A review by primix
Vento & Flipper by Antonietta Pastore, Haruki Murakami

3.0

Allora, premessa: sono d'accordo con chi dice che per fare un'analisi più completa di questi due racconti serva una conoscenza più approfondita di Murakami. Io ho letto solo Norwegian Wood, ma già solo quello mi ha aiutata a capire meglio alcune dinamiche.
Leggere questo libro fa un effetto strano perché è come guardare qualcosa di non ancora del tutto formato, in divenire.

Nel primo racconto ci sono alcuni dei temi che ritorneranno in Murakami maturo: il suicidio (che ritroviamo anche in Norwegian Wood e nel secondo racconto), la solitudine, il rapporto con l'universo femminile, l'importanza della musica. Tuttavia si fa fatica a mettere insieme i pezzi. La prosa di Murakami non è mai lineare, nemmeno successivamente, procede a balzi e saltelli, un po' qui e un po' lì, condito da metafore da interpretare, ci dà varie informazioni che il lettore deve ricostruire in un percorso che a volte somiglia più a un flusso di coscienza che a una narrazione di una storia. Però in questo primo racconto c'è qualcosa che stride, come se i vari spezzoni non si incastrassero bene insieme, come se ci fosse attrito tra loro e ciascuno faticasse a trovare il proprio posto in un quadro più grande. Con Murakami siamo abituati alla surrealità ma qui c'è proprio qualcosa che non funziona come dovrebbe.
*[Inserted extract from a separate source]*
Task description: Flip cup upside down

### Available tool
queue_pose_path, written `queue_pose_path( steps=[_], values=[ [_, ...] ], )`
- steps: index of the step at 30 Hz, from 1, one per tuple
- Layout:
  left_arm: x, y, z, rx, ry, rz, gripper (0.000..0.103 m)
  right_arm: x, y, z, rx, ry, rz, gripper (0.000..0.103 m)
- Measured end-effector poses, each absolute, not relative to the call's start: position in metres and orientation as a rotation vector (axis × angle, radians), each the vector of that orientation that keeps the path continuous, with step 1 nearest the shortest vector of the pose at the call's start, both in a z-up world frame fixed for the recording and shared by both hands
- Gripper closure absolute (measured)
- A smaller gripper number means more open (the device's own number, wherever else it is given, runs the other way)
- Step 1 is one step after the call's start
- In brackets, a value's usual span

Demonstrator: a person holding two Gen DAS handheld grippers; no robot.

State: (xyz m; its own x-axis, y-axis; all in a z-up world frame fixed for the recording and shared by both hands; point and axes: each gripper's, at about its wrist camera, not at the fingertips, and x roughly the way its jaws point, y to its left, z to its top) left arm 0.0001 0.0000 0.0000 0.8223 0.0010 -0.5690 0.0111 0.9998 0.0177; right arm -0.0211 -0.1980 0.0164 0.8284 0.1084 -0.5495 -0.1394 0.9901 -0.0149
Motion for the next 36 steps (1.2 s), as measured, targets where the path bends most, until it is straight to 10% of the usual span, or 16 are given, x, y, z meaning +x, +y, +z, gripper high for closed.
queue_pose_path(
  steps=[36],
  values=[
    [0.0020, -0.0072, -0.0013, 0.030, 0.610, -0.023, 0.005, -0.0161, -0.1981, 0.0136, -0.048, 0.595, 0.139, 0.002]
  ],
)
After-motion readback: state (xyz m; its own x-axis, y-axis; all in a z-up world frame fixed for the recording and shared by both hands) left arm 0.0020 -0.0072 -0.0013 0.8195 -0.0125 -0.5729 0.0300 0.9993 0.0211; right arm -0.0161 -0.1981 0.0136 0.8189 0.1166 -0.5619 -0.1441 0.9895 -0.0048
Il secondo mi sembra già più coeso. Ritroviamo lo stesso protagonista, a distanza di qualche anno. I pensieri sono sempre i suoi, la voce narrante è sempre la sua, ma il tutto scorre decisamente meglio. Ora ha finito l'università, ha un lavoro dove guadagna bene, si è inserito nella società. Parallelamente alle vicende del narratore ci sono quelle del Sorcio che, al contrario, è ancora alla ricerca di un suo posto nel mondo. Sono però entrambi accomunati da un senso di insoddisfazione, di perdita, che li lega al passato, al quale guardano con immensa nostalgia e che nessuno dei due sembra capace di lasciare andare. Un romanzo parzialmente autobiografico sulla difficoltà di diventare grandi e di accettare che le cose passate sono ormai perse, a prescindere da ciò che si desidera e da quanto si possa tentare di farle rivivere, proprio come il vecchio flipper che dà il titolo al racconto.